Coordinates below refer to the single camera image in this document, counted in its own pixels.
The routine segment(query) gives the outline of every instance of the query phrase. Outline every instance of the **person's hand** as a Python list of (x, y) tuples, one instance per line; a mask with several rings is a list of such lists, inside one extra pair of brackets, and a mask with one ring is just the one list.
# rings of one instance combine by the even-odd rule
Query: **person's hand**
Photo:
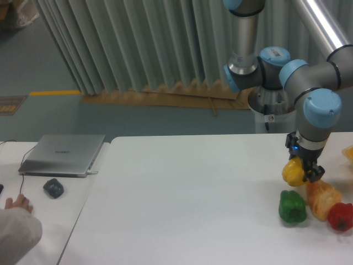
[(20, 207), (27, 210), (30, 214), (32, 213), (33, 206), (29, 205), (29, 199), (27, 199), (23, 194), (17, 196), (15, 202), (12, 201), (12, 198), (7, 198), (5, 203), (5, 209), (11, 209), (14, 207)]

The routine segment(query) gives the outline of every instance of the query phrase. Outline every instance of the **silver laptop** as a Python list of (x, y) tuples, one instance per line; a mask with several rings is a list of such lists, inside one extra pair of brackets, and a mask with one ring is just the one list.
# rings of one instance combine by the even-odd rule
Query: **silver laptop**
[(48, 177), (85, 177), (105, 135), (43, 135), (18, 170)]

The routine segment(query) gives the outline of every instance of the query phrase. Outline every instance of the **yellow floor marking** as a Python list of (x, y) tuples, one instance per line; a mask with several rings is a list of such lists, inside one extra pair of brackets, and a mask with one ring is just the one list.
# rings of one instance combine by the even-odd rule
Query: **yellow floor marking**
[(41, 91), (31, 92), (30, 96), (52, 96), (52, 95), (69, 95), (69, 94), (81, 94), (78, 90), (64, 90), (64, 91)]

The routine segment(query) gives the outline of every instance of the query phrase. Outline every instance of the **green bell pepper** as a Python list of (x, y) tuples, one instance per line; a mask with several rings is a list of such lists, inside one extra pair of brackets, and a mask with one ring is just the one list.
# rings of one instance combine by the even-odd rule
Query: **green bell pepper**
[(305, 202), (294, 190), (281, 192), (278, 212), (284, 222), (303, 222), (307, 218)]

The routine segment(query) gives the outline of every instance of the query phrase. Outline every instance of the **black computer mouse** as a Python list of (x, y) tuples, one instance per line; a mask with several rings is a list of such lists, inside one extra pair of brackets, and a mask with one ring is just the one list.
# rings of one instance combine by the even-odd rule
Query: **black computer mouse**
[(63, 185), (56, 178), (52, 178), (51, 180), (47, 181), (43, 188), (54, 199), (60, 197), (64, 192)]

..............................

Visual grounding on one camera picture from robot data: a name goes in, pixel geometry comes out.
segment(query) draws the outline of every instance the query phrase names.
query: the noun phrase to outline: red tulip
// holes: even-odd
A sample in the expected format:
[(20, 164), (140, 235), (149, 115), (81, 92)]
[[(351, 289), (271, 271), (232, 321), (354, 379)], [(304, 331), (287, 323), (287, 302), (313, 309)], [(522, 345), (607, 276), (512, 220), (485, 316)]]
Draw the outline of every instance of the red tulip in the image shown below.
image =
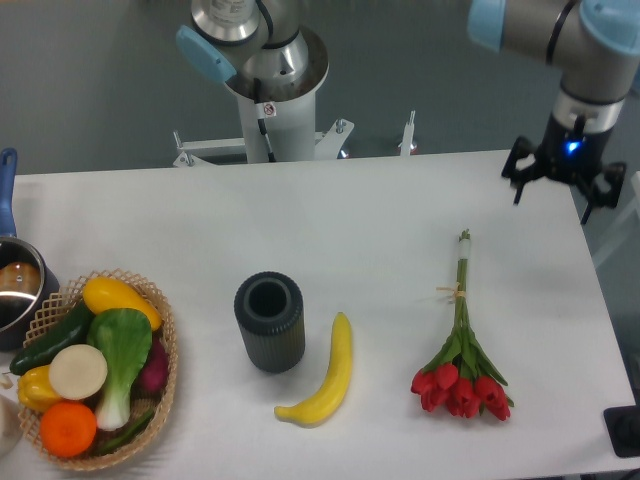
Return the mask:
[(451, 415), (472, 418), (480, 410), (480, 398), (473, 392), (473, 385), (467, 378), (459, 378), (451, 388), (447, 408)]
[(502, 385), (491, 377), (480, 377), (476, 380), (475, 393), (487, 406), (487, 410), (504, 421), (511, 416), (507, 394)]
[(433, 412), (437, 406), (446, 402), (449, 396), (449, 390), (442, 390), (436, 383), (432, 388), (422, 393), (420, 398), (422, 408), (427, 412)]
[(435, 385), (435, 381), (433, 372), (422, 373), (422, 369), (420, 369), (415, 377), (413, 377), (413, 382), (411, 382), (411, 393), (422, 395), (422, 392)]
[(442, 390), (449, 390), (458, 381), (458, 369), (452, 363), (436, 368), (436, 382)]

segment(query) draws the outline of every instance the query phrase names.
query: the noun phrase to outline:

..............................

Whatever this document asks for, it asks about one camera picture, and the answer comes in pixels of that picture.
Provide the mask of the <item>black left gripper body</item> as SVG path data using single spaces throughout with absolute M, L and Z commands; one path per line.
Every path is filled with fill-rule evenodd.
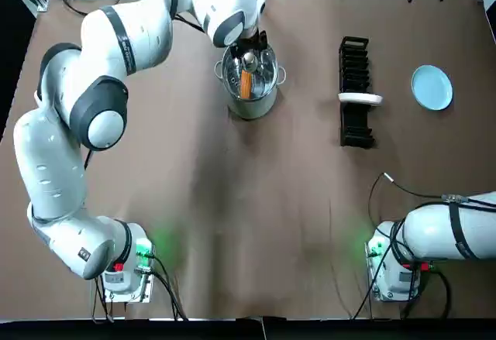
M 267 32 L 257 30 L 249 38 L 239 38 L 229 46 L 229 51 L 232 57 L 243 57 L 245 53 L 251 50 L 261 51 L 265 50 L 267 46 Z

..............................

Using the records above, report each line with the string "image".

_THE ANSWER_
Coordinates below refer to the single camera image in this document, counted in its own pixels.
Draw the outline of every instance of the red tulip in the image shown below.
image =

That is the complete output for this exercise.